Endpoint conclusion:

no adverse effect observed

Dose descriptor:

discriminating dose

Value:

2 000 mg/kg bw

Quality of whole database:

The key study was performed in compliance with the Good Laboratory Practice (GLP) regulations. The method followed is described in the OECD Guidelines for Testing of Chemicals No 401 "Acute Oral Toxicity". Therefore, the quality of the database is high.

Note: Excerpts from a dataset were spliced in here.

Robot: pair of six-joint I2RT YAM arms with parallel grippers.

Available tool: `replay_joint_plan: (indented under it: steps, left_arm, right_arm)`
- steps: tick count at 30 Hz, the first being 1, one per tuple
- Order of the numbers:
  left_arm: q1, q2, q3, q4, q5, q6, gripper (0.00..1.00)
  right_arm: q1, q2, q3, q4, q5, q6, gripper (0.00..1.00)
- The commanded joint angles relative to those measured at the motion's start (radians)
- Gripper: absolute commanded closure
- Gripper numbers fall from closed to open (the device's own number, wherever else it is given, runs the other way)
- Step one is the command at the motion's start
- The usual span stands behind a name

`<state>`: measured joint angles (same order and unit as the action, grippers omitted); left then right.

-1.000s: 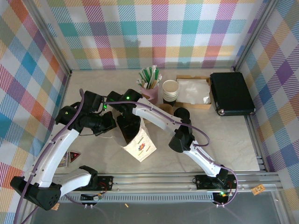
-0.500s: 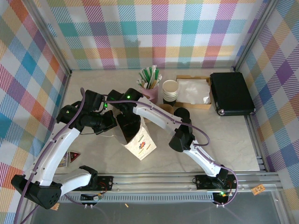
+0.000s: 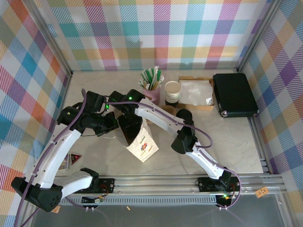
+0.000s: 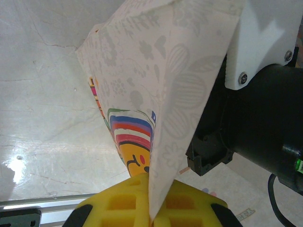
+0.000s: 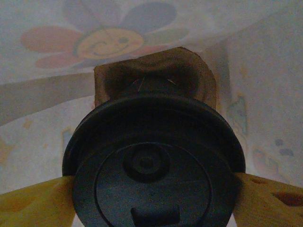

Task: Pack the takeout coffee

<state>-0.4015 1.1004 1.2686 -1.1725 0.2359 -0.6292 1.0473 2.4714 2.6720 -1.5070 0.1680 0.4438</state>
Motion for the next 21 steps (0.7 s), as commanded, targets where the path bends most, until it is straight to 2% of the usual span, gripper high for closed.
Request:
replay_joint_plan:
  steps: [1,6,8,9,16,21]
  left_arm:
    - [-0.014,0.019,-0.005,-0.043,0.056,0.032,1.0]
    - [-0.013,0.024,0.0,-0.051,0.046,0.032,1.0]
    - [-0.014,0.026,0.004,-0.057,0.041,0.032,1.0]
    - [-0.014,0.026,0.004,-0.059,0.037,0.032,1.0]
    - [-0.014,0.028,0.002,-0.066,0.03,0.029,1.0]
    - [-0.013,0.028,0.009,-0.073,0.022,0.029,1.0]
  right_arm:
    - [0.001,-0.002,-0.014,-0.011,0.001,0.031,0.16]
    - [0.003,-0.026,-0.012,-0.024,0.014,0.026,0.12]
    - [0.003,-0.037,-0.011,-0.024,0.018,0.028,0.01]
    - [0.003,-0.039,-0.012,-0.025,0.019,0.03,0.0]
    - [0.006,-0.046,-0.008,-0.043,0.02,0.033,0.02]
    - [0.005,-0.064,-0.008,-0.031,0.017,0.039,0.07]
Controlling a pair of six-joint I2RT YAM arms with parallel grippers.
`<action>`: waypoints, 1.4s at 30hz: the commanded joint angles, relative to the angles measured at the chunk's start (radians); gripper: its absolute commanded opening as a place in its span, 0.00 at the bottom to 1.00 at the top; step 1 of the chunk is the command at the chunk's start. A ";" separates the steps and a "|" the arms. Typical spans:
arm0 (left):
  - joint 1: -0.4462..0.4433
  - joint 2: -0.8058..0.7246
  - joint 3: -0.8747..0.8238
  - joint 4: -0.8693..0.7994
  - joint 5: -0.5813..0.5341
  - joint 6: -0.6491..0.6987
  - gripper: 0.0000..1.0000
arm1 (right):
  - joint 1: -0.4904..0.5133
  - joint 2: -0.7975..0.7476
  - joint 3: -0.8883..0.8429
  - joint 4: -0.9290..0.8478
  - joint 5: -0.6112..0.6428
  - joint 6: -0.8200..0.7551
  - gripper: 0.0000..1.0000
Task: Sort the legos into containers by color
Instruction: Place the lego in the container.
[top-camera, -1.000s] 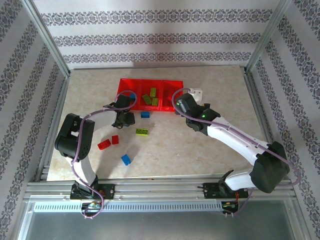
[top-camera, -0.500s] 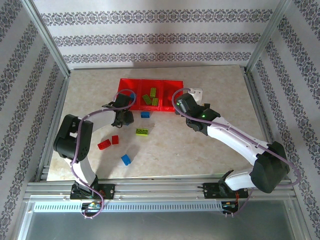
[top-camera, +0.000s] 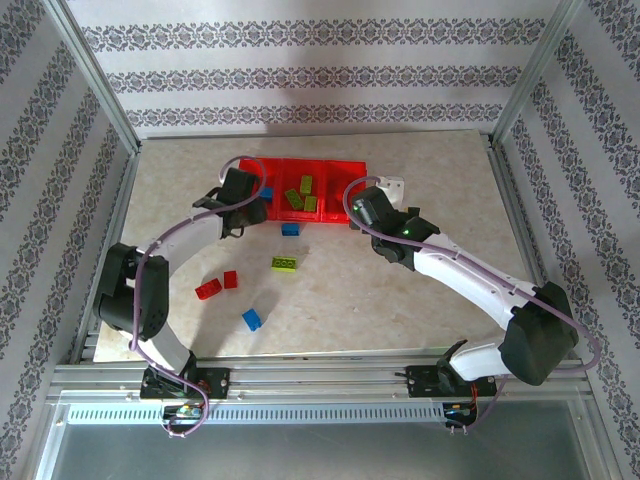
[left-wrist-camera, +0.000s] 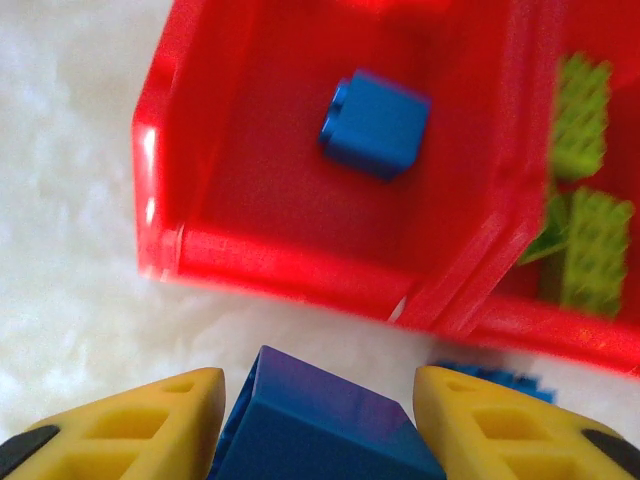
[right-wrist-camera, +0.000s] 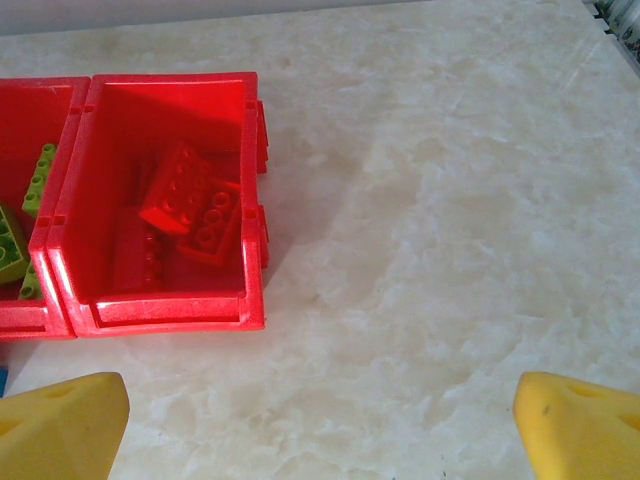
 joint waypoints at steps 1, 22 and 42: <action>0.012 0.060 0.095 0.023 -0.027 0.027 0.41 | -0.008 0.001 0.007 0.003 0.006 0.014 0.98; 0.018 0.324 0.381 -0.064 -0.111 0.056 0.45 | -0.006 -0.027 -0.014 -0.006 0.004 0.029 0.98; 0.026 0.262 0.328 -0.037 -0.104 0.033 0.74 | 0.005 -0.024 -0.018 0.001 -0.016 0.024 0.98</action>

Acute toxicity: via inhalation route

Endpoint conclusion

Endpoint conclusion:

no study available

Acute toxicity: via dermal route

Endpoint conclusion

Endpoint conclusion:

no study available

Additional information

Acute toxicity - oral

Acute oral toxicity, OECD 401

The acute oral toxicity of the test item was determined in a limit test according to OECD 401 and following GLP.

Purpose

The purpose of this assay was to provide information on possible health hazards for the test material and serve as a rational basis for risk assessment to the potential of acute oral toxicity of the test item in human.

Study design

The test was performed according to the OECD TG 401 "Acute oral toxicity" as a limit test using a dose of 2000 mg/kg body weight. Directly before the administration the test material was prepared with aqueous Methocel K4M Premium solution as vehicle.

Results

No signs of toxicity were detected after treatment and all rats rats survived the observation period. The gross pathological examination revealed no organ alterations.

Conclusions

According to the results of this study, the median lethal dose (LD50) for male and female rats exceeds 2000 mg/kg bw.

Justification for classification or non-classification

Based on the results of the key study (LD 50 in rats > 2000 mg/kg bw), no classification for acute toxicity is triggered in accordance with Regulation (EC) No 1272/2008.